» **PROMPT**
Find the string "robot" in the data, and copy out each line that has it.

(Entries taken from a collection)
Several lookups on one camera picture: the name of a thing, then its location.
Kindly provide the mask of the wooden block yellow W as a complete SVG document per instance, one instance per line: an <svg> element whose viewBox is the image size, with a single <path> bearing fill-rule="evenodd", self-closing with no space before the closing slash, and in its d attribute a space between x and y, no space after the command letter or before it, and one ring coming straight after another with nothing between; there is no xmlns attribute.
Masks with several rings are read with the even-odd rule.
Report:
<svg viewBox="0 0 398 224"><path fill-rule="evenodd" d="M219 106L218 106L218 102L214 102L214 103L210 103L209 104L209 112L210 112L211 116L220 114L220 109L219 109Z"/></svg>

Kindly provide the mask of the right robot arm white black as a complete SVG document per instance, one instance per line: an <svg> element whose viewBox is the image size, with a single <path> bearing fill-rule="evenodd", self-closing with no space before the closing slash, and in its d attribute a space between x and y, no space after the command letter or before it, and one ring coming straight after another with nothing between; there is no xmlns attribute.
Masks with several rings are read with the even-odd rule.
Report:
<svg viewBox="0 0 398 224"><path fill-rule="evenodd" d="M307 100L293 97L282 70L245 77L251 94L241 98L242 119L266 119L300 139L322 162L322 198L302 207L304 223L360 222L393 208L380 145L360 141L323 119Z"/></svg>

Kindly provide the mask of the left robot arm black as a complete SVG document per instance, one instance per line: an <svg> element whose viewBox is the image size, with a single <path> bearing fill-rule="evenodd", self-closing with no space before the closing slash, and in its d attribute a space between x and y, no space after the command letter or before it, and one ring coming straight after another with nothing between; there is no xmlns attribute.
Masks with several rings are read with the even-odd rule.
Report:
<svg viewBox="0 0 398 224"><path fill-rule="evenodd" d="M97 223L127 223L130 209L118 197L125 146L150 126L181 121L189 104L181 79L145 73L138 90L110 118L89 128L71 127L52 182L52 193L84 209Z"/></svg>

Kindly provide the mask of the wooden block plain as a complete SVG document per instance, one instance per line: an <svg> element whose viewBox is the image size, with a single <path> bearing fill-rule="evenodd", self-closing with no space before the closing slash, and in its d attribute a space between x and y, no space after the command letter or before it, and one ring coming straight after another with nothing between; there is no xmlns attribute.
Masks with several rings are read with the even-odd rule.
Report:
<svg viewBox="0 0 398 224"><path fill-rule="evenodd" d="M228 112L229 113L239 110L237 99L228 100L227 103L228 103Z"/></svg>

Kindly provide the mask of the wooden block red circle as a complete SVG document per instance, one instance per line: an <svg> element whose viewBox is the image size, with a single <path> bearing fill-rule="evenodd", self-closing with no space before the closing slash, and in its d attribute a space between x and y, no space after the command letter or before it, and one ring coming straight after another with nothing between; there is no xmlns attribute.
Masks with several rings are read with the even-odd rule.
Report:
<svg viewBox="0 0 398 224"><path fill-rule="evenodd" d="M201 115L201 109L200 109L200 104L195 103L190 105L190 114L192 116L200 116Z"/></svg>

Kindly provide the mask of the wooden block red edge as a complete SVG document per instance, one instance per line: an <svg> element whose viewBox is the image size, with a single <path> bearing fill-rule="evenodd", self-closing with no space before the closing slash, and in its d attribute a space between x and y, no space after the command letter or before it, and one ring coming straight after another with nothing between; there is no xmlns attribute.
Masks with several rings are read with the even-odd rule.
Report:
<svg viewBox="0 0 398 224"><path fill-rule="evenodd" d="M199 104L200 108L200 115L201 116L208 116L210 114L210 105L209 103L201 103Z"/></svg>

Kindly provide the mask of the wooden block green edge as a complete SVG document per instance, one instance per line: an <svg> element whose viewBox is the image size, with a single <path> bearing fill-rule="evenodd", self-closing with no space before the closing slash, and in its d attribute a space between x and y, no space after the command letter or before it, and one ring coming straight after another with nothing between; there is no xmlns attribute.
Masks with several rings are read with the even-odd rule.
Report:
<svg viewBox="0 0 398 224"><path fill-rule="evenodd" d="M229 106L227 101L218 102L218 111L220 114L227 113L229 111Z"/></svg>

» **WRITTEN SOLUTION**
Kindly provide the mask of the right robot arm white black as a complete SVG document per instance, one instance per line: an <svg> element whose viewBox is the image size, with a single <path> bearing fill-rule="evenodd", self-closing with no space before the closing slash, and in its d attribute a space between x and y, no space after the command letter or before it, and one ring coming straight after another with nothing between; there is no xmlns attribute.
Kindly provide the mask of the left robot arm black as a complete SVG document per instance, one instance per line: an <svg> element whose viewBox is the image size, with a single <path> bearing fill-rule="evenodd", self-closing with no space before the closing slash, and in its d attribute a space between x and y, no space after the command letter or before it, and one ring coming straight after another with nothing between; there is no xmlns attribute.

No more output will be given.